The Sisters Brothers is not especially tightly written. Loose ends are left to flutter, but one does not mind much. Road stories will be road stories. What holds the reader is the appallingly likable voice of Eli Sisters, a gunslinger and hired assassin who, with his smarter but meaner brother Charlie, is known and feared through a cruel and peculiar little world. The Sisters do jobs for a shadowy mugwump of respectable society known as the Commodore. They are immune from their boss' motives. Charlie may or may not have a high regard for their career, but Eli could clearly care less. As he knows, really, he is being used by his brother, who in turn is being used by the Commodore. Killing is a job for him though not a very nice one. It's just more or less the best he can do. A constant metaphor for Eli Sisters is his hapless and woebegone horse, Tub (who of course he is using--however reluctantly). Says Eli:
"I was often forced to whip him, which some men do not mind doing and which in fact some enjoy doing, but which I did not like to do; and afterward he, Tub, believed me cruel and thought to himself, Sad life, sad life."

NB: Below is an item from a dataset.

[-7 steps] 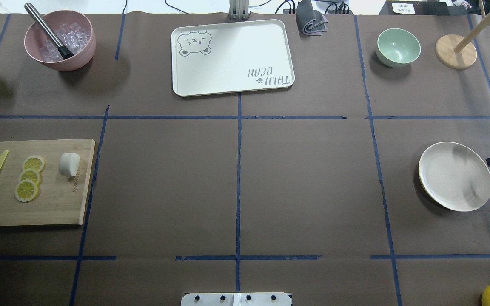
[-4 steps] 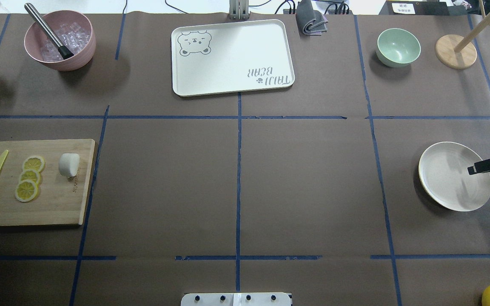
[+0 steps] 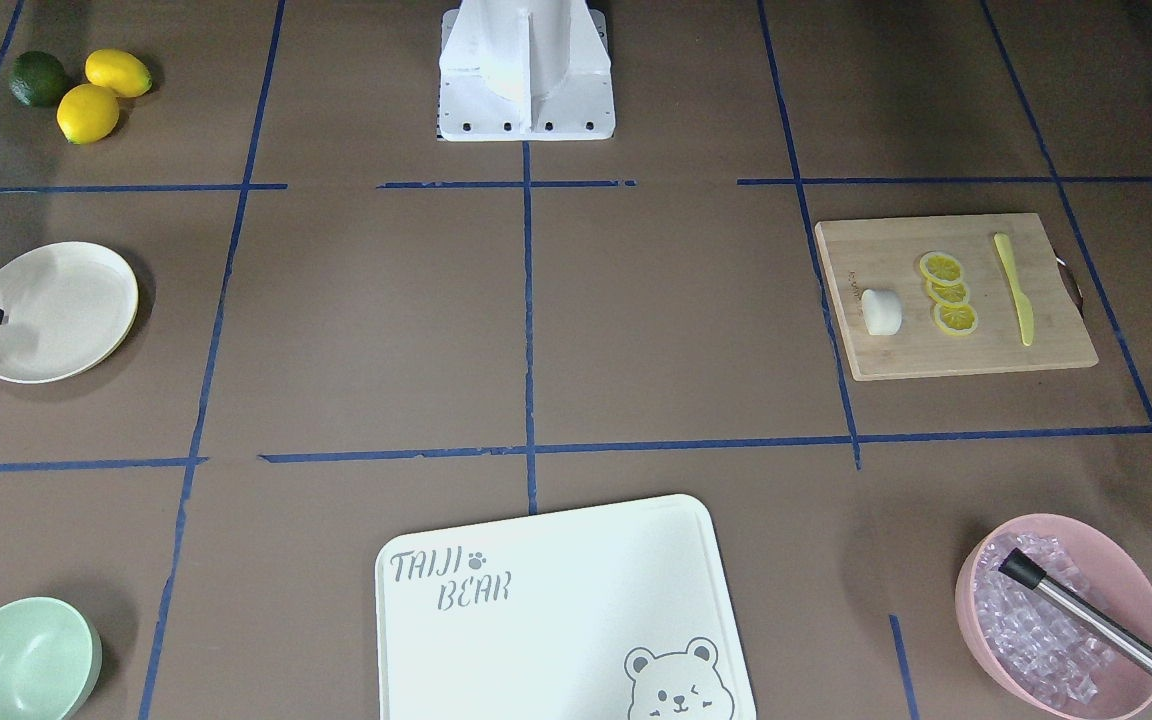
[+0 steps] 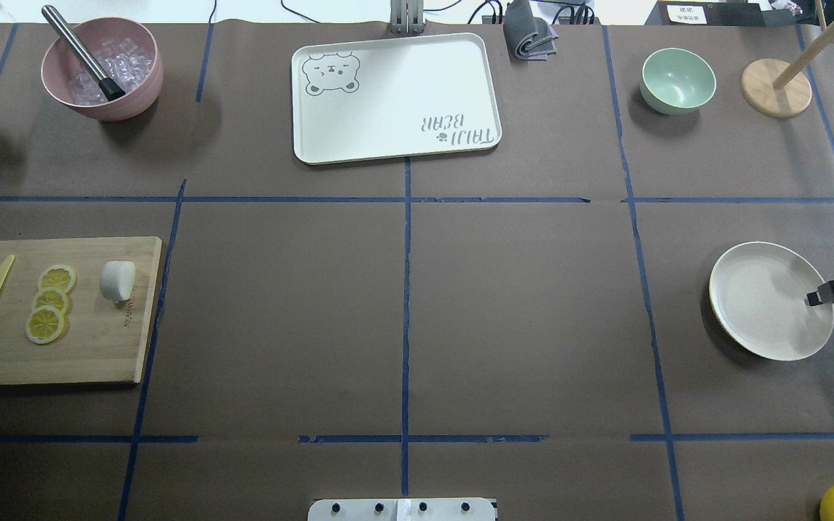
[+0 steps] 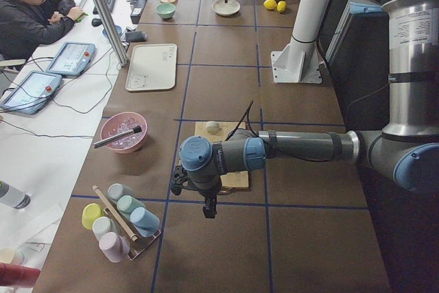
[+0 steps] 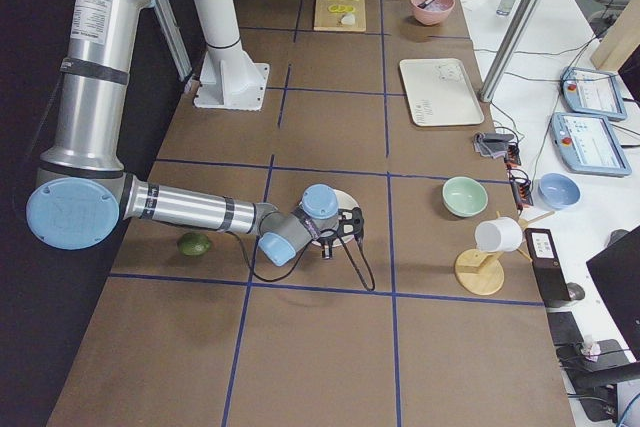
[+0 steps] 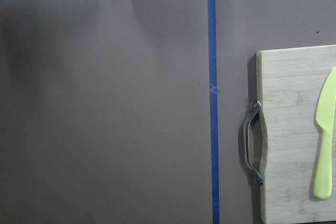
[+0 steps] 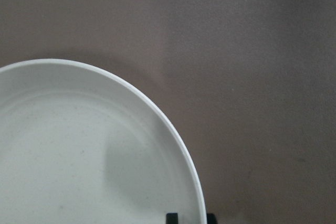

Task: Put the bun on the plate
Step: 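Reach the right gripper down to the rim of the white plate, then grip the plate rim with the right gripper and slide it toward table center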

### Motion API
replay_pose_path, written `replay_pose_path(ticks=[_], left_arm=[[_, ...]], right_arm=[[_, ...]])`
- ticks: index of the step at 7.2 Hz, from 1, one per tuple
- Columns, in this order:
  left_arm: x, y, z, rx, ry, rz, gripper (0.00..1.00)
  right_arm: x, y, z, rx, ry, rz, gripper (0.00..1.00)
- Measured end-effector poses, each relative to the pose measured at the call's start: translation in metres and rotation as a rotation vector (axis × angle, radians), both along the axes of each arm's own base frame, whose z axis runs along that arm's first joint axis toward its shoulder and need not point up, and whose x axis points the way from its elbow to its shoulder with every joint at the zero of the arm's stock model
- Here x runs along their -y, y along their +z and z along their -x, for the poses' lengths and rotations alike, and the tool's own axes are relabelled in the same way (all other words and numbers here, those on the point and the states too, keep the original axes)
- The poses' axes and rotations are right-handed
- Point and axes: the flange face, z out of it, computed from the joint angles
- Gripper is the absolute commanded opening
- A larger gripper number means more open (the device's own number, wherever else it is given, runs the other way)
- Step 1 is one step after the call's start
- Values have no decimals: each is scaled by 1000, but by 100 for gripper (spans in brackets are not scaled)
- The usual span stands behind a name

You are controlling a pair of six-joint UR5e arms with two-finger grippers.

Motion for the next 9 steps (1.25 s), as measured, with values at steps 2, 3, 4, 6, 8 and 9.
replay_pose_path(ticks=[2, 3, 4, 6, 8, 9], left_arm=[[0, 0, -1, -1, 2, 0, 100], [0, 0, -1, -1, 3, 0, 100], [0, 0, -2, -1, 3, 1, 100], [0, 0, -2, -1, 3, 1, 100], [-1, 1, -2, -1, 3, 4, 100], [-1, 1, -2, -2, 3, 5, 100]], right_arm=[[2, -12, 1, 16, 1, -13, 1], [4, -29, 4, 39, -3, -29, 1], [8, -51, 8, 75, -3, -33, 2], [27, -103, 38, 154, 18, -5, 3], [44, -150, 86, 218, 17, 30, 4], [49, -177, 119, 247, 16, 54, 5]])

The Sisters Brothers is a violent novel. De Witt never excuses or romanticizes violence, but those who are bothered by descriptions of cruelty know who they are and should read something else. It is also a darkly humorous novel that abounds with deadpan lines like: "It is impolite to speak of other people's clothing like that." A running joke is afforded by the new technology (new for 1851 Oregon) of toothbrushing. In one hilarious vignette, Eli introduces a pretty hotel clerk who has caught his fancy to the new practice. They spend a stolen afternoon basking in oral stimulation, after which Eli rather pathetically comes to think of her as his girl. Unbeknownst to him, his Dulcinea is a fledgling prostitute and far more interested in the money she can get off of his brother Charlie. Sad life, sad life.
Charlie and Eli are being funded by the Commodore to ride from Oregon Territory to San Francisco to murder a man they do not know and steal a formula in his possession. As a novel, The Sisters Brothers rides high as long as it stays on the trail--that is, as long as it remembers it is a road story. Once the brothers reach San Francisco, though, all that falls apart.

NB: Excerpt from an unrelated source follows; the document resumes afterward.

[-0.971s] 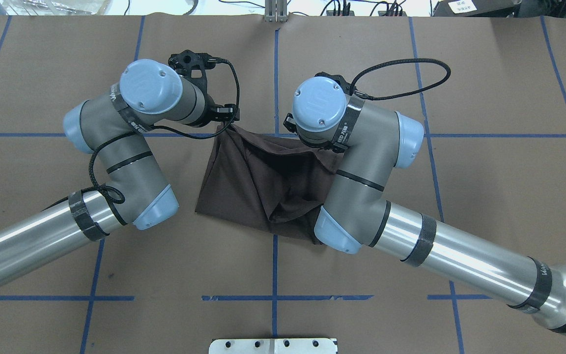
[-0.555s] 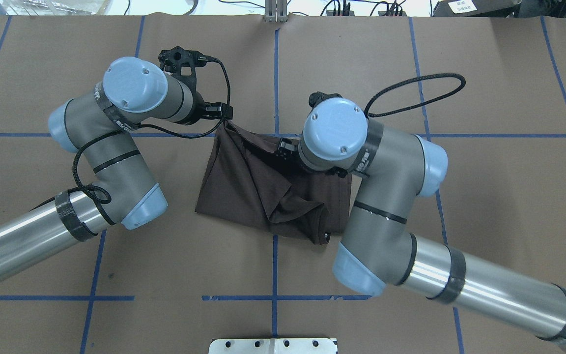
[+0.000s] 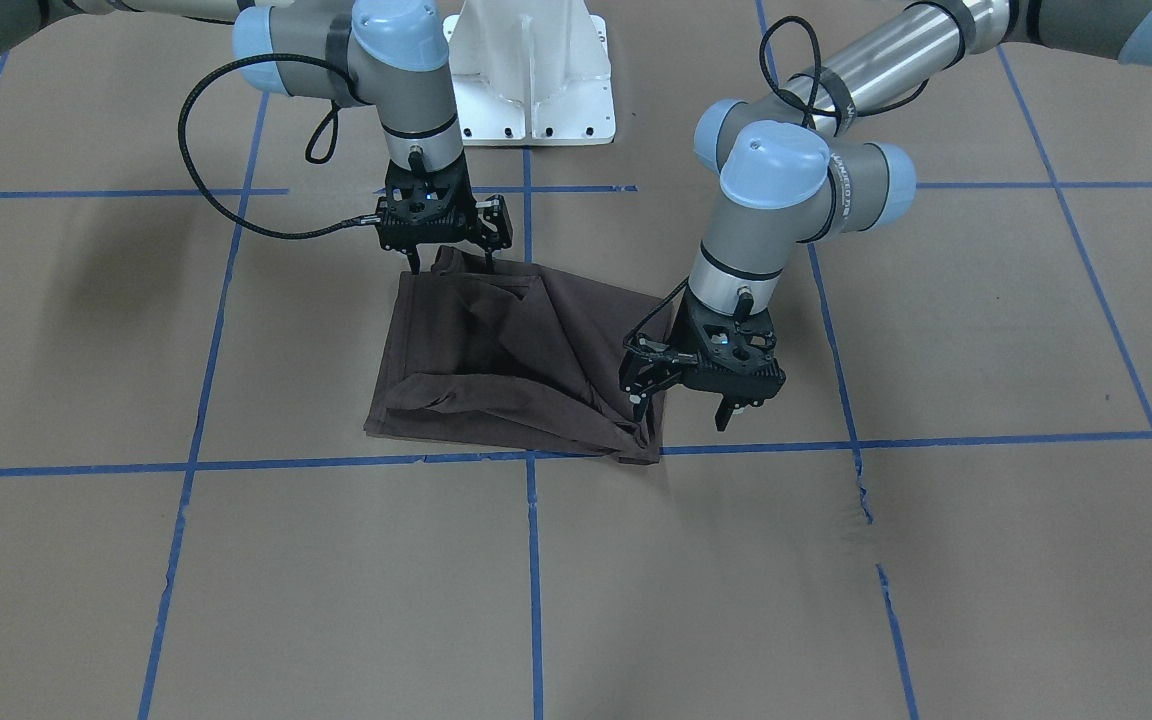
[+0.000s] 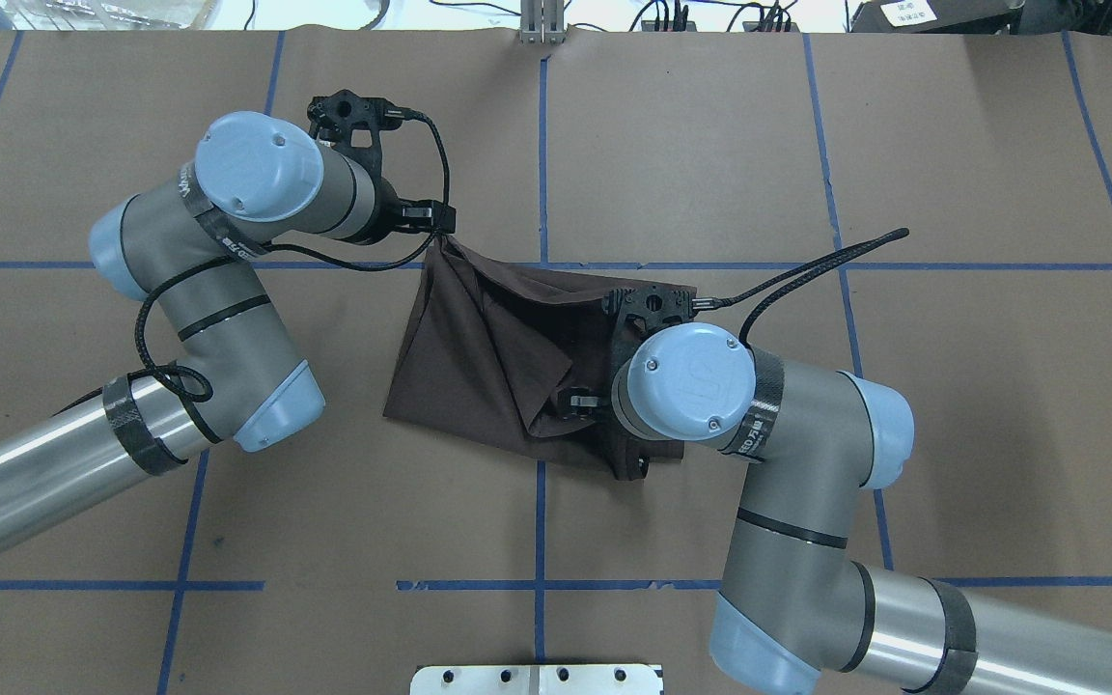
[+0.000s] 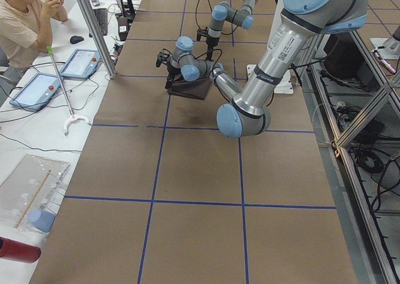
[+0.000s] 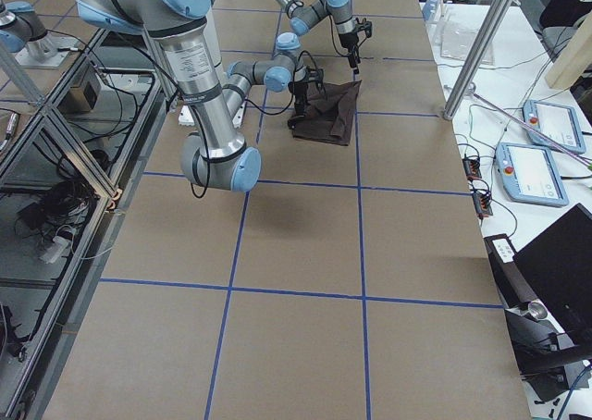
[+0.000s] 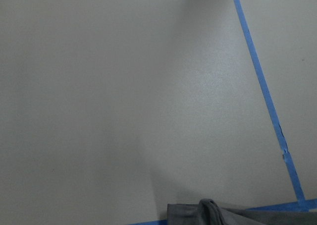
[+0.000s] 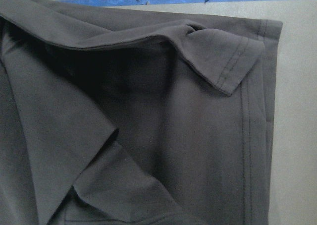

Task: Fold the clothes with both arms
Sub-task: 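Lower the held edge onto the far half with both grippers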

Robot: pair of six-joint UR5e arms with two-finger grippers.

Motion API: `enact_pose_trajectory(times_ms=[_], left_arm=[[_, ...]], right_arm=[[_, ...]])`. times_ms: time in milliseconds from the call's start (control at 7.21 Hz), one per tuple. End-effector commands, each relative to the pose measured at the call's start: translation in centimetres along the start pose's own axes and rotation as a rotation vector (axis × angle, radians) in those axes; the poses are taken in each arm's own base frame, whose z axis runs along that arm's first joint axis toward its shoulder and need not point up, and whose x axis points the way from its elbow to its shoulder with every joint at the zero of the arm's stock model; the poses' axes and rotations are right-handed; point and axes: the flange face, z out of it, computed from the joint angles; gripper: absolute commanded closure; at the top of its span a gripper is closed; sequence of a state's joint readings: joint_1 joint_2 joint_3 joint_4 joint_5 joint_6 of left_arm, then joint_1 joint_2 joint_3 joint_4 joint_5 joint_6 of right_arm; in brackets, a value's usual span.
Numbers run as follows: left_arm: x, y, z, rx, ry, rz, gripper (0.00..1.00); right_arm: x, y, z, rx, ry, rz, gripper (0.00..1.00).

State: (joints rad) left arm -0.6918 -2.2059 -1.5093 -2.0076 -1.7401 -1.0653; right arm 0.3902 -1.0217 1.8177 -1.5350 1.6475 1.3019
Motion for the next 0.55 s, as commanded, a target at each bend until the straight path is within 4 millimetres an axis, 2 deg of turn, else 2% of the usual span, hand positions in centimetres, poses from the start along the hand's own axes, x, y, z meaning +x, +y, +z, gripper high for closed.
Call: enact_pose_trajectory(times_ms=[0, 139, 277, 416], left_arm=[[-0.46, 0.31, -0.32, 0.001, 0.001, -0.007, 0.0], [-1.14, 0.84, -0.47, -0.001, -0.001, -0.006, 0.0], [-1.11, 0.86, -0.64, 0.0, 0.002, -0.006, 0.0], [-1.07, 0.85, -0.71, 0.001, 0.003, -0.006, 0.0]], right_arm=[[0.47, -0.04, 0.72, 0.001, 0.016, -0.056, 0.0], [0.46, 0.04, 0.82, 0.0, 0.018, -0.052, 0.08], [0.59, 0.06, 1.04, -0.001, 0.024, -0.05, 0.48], [0.57, 0.16, 1.14, -0.004, 0.025, -0.053, 0.68]])
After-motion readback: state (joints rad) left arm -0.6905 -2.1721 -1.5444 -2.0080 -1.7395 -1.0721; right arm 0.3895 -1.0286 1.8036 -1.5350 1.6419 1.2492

The middle third of this novel is badly done. It has the feeling of a separate story that has been grafted--none too naturally--onto the far better tale of the Sisters. Worse, an element of fantasy is introduced--glaringly ill fitted to the gritty (if occasionally zany) realism of the first third. The formula the brothers are required to steal holds a secret that causes gold nuggets to glow beneath stream bottoms, allowing prospectors to retrieve them without much fuss. Right. Worst of all, the tone of darkly comedic pessimism that made the first part worth reading has been jarringly replaced with a didactic kind of optimism: if only humankind would heed the ways of science, it preaches, our miseries would be few. The problem is no longer one of human nature, but one of certain people who don't get it.
What is going on here? De Witt is a youngish writer and I suspect he has fallen victim to a generational naïveté. Yes, science is heroic. And once the hydrogen bomb is produced, the successors of the Commodore will do what they can to sell it to Kim Jong-un. That is because of what people are--not because of what science is. De Witt seems simply to have forgotten that he was writing a book about people.
Fortunately for the reader, the final third of the book is even better than the first, to which it provides a kind of sequel--the Sisters Brothers ride again. The violence is stepped up, but so is the character development. As Eli rises the the fore, we realize that it has always been his story (the middle third be damned). And for all its ending's bloodshed, The Sister's Brothers has a more moving resolution than I presumed de Witt had in him.
I recommend the The Sisters Brothers with the reservations mentioned above. Who knows, some may even like the middle third of the book. The Man Booker Committee seems to have done so. Sad life, sad life.